= Description of the task =
Every line below that holds the word "help" counts once; please tally them and give only the total.

= Source data =

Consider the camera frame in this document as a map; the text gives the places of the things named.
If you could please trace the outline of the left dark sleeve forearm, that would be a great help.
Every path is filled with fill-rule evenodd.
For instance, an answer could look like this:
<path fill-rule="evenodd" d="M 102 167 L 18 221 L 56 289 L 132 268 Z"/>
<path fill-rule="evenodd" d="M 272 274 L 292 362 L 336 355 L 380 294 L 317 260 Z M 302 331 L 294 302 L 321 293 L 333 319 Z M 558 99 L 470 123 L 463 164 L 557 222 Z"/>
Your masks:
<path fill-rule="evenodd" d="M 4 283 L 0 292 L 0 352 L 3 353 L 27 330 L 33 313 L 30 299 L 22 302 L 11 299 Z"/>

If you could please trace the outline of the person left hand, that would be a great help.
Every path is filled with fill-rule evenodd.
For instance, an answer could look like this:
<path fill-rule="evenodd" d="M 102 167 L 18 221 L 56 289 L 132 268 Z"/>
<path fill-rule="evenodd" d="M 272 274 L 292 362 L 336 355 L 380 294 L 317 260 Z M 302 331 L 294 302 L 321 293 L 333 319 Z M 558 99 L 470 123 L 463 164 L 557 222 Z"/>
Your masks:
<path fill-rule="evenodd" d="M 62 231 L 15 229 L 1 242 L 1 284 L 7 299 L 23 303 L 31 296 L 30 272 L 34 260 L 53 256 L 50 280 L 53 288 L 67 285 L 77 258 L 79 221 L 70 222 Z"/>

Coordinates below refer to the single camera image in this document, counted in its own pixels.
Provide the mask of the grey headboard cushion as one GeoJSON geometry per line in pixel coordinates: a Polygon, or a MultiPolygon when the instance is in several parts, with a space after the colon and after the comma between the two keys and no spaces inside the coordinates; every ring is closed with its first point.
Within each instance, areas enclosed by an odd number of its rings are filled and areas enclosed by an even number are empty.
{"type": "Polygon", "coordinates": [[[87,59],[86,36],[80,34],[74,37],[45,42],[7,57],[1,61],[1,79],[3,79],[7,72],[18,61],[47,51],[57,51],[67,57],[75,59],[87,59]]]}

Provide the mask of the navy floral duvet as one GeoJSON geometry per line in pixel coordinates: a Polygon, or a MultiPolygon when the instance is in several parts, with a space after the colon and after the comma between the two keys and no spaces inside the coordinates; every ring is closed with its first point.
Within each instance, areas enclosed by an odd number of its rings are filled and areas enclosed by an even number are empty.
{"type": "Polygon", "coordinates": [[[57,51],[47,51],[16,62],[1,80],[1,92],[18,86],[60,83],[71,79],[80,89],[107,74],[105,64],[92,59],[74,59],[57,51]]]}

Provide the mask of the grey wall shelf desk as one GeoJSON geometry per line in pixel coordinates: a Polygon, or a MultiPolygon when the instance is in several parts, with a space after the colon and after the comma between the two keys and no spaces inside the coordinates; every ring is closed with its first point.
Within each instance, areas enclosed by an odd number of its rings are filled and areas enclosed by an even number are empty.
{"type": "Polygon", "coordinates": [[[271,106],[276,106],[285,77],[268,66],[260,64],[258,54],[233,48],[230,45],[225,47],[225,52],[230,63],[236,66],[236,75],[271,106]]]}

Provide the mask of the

...

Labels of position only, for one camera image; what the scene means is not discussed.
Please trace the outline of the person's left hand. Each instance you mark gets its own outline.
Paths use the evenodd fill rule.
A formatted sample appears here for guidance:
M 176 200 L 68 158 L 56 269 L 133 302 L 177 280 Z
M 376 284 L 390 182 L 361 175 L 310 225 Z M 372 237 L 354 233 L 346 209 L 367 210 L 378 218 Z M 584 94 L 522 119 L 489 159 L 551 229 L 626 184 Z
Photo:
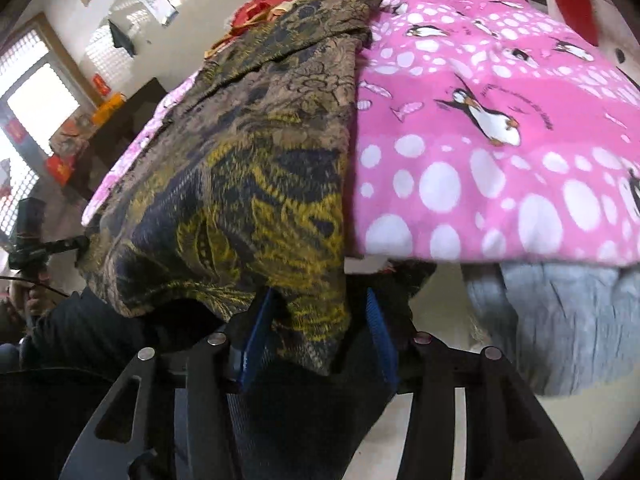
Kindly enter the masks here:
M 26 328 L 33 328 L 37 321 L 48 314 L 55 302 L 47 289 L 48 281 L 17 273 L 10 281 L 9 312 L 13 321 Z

= Solution below =
2